I wrote an implementation for multivariate linear regression in Python, for data in this link: http://www-bcf.usc.edu/~gareth/ISL/Advertising.csv

My main focus was to avoid loops as much as possible by using vectorization, and letting numpy's functions do all the work.

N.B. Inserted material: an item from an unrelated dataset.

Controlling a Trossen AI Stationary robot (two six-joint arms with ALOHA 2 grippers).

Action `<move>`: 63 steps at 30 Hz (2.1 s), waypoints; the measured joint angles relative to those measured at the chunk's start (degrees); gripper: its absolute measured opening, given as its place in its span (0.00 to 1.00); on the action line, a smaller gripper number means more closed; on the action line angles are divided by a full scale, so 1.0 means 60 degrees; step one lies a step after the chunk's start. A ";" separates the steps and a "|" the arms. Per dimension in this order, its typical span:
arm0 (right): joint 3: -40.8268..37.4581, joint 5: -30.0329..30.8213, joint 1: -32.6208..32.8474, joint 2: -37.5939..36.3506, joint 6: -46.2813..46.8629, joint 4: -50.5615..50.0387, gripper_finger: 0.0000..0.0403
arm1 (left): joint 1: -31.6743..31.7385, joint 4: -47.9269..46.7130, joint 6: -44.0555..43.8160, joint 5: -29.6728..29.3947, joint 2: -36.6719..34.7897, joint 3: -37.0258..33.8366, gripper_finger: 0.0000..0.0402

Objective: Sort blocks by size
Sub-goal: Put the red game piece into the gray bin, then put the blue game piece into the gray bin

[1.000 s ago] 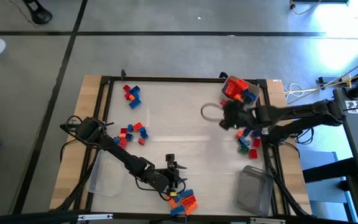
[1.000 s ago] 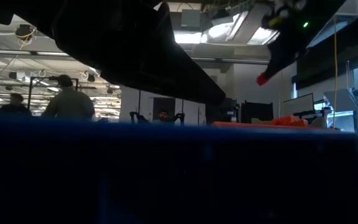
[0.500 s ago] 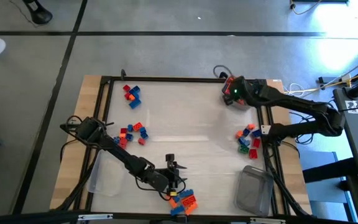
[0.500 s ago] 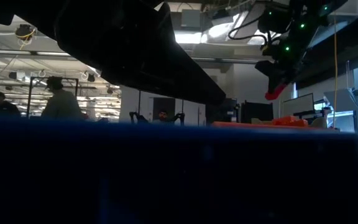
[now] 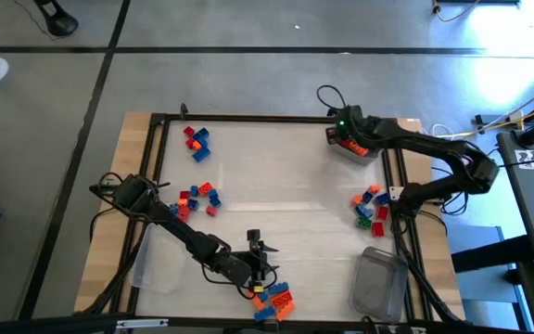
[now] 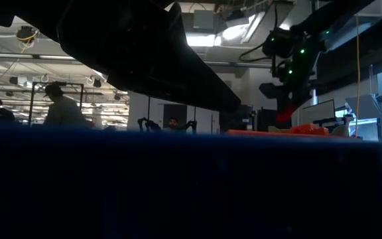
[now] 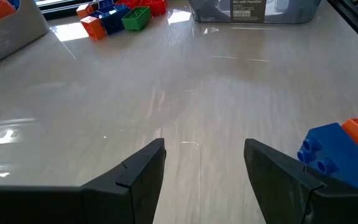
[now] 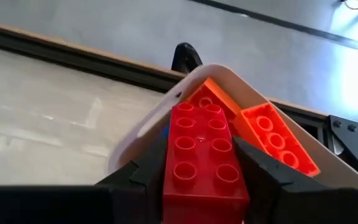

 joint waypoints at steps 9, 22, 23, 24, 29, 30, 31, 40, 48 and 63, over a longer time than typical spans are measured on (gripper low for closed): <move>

How can I improve my code for performance and enhanced vectorization?

This is my code:

import numpy as np
import matplotlib.pyplot as plt

# read data matrix
data = np.genfromtxt('Advertising.csv', delimiter=',',dtype=float, skiprows=1)
m, n = data.shape

X = data[:, 0:n-1]
Y = data[:, n-1].reshape((m, 1))

# add unity vector column with size m to the X matrix, to account for theta_0
ones = np.ones((m, 1))
X = np.hstack((ones, X))

iterations = 500        # gradient descent iterations count
alpha = 0.01            # learning rate

theta = np.random.rand(n, 1)

def plotData():
    # get rid of X_0 constants column
    features = X[:, 1: n]
    plt.figure(1)

    plt.subplot(131)
    plt.plot(features[:, 0], Y, 'bo')
    plt.title('Ad dollars spent on TV')
    plt.ylabel('Sales')

    plt.subplot(132)
    plt.plot(features[:, 1], Y, 'ro')
    plt.title('Ad dollars spent on Radio')
    plt.ylabel('Sales')

    plt.subplot(133)
    plt.plot(features[:, 2], Y, 'yo')
    plt.title('Ad dollars spent on Newspaper')
    plt.ylabel('Sales')

    plt.show()

def computeCost():
    hypothesis = np.dot(X, theta);
    delta = np.dot((hypothesis - Y).transpose(), (hypothesis - Y))
    return (1 / m) * delta

# normalizeFeatures: scale-normalize all features to speed up gradient descent convergence
def normalizeFeatures():
    # 1) generate Average vector mu, contains the average of each feature in the X matrix
    # 2) generate Std. deviation vector sigma, contains the std. dev. of each feature in the X matrix
    # 3) subtract average value and divide by the standard deviation, for each feature column
    mu = np.ones((1, n))
    sigma = np.ones((1, n))

    # range() starts from 1 not 0, to skip the first all-ones constants column in the features matrix
    for i in range(1,n):
        mu[0][i] = np.mean(X[:, i])
        sigma[0][i] = np.std(X[:, i])
        X[:, i] = (X[:, i] - mu[0][i]) / sigma[0][i]

    return mu, sigma;

# gradientDescent() calculates hypothesis equation coefficients using gradient descent algorithm
def gradientDescent(theta):
    # vector to keep track of progression of cost function with each iteration
    J_history = np.ones((iterations, 1))

    for i in range(iterations):
        delta = np.dot((np.dot(X,theta) - Y).transpose(), X).transpose()
        theta -= (alpha/m) * delta
        J_history[i, 0] = computeCost()

    plt.plot(np.linspace(0, iterations, iterations), J_history)
    plt.title('Cost function against number of iterations')
    plt.xlabel('Number of iterations')
    plt.ylabel('Cost function J(theta)')
    plt.show()
    return

# normalEquation() calculates hypothesis equation coefficients analytically
def normalEquation():
    A = np.linalg.pinv(np.dot(X.transpose(), X))
    B = np.dot(X.transpose(), Y)
    theta = np.dot(A, B)

    return theta

def predict(x_vector, mu, sigma):
    # scale feature vector
    for i in range(1, n):
        x_vector[0][i] = (x_vector[0,i]- mu[0][i]) / sigma[0][i]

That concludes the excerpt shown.